• **What you need to do**: The result should be every line in the material below containing the string "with".

• **Information shown**:
- - -
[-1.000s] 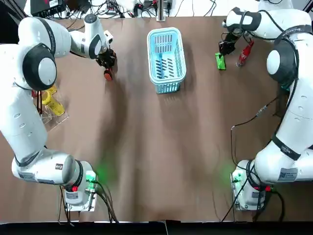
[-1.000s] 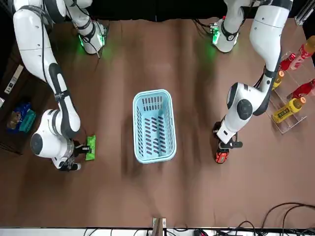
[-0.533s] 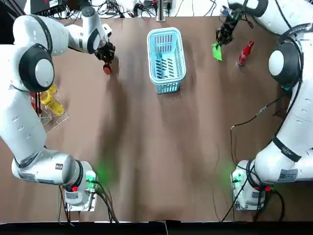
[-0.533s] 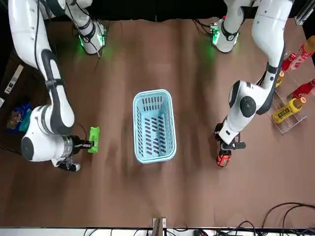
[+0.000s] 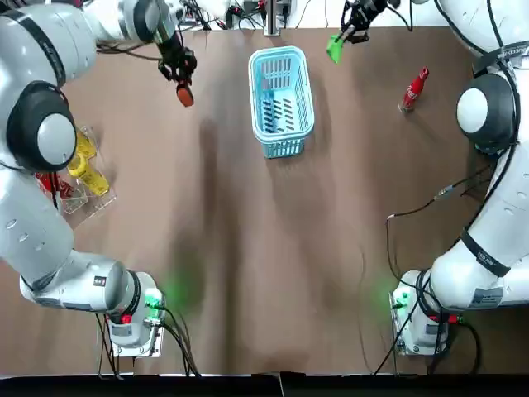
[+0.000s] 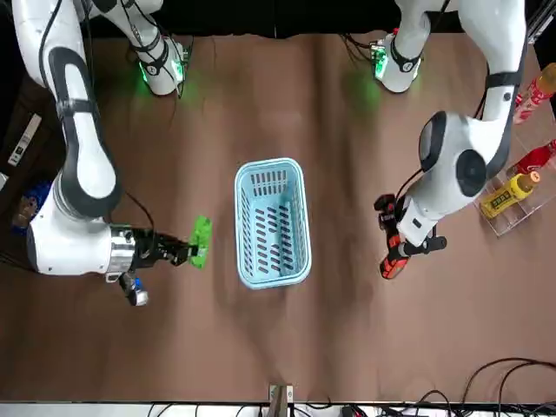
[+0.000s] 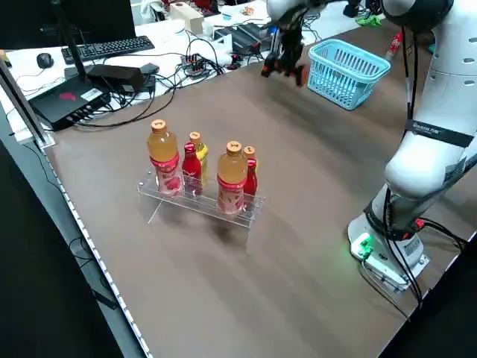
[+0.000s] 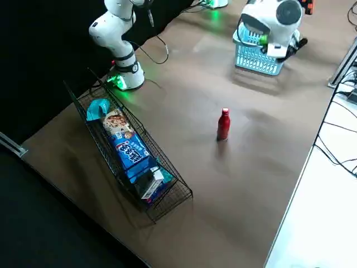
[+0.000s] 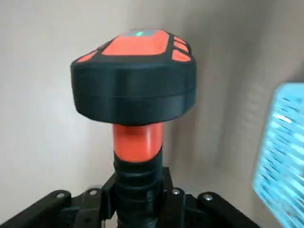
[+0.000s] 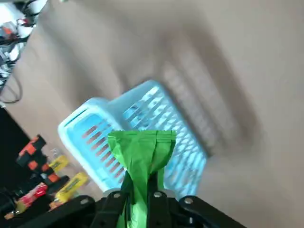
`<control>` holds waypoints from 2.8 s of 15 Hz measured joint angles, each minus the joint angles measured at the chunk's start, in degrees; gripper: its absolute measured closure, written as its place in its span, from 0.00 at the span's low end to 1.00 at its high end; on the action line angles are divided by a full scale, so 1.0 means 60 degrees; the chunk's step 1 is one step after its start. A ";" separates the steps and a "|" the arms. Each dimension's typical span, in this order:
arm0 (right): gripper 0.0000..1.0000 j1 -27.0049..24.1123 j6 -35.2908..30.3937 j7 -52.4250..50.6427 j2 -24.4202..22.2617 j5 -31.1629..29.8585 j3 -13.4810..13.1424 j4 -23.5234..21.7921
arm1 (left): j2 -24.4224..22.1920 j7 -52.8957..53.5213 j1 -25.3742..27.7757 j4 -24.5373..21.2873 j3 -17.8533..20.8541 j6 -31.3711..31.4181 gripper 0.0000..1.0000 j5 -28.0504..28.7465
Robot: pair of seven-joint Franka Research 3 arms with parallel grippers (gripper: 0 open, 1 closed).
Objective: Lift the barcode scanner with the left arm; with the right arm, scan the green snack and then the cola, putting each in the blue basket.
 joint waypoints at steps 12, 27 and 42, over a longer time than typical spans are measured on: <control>0.87 0.2372 0.2572 0.2467 -0.0147 -0.0628 0.0981 0.0336 | -0.0073 -0.0430 -0.0156 0.2525 -0.0706 -0.2815 0.65 -0.5027; 0.87 0.3184 0.3566 0.2496 0.0095 -0.1564 0.0955 0.0146 | 0.0284 0.0212 -0.0397 0.2765 -0.1520 -0.2112 0.65 -0.5297; 0.87 0.3177 0.3573 0.2496 0.0094 -0.1622 0.0897 0.0143 | 0.0735 0.0406 -0.0841 0.2784 -0.1508 -0.1620 0.65 -0.5193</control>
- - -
• **Answer box**:
Robot: pair of seven-joint Franka Research 3 arms with parallel grippers (gripper: 0 open, 1 closed).
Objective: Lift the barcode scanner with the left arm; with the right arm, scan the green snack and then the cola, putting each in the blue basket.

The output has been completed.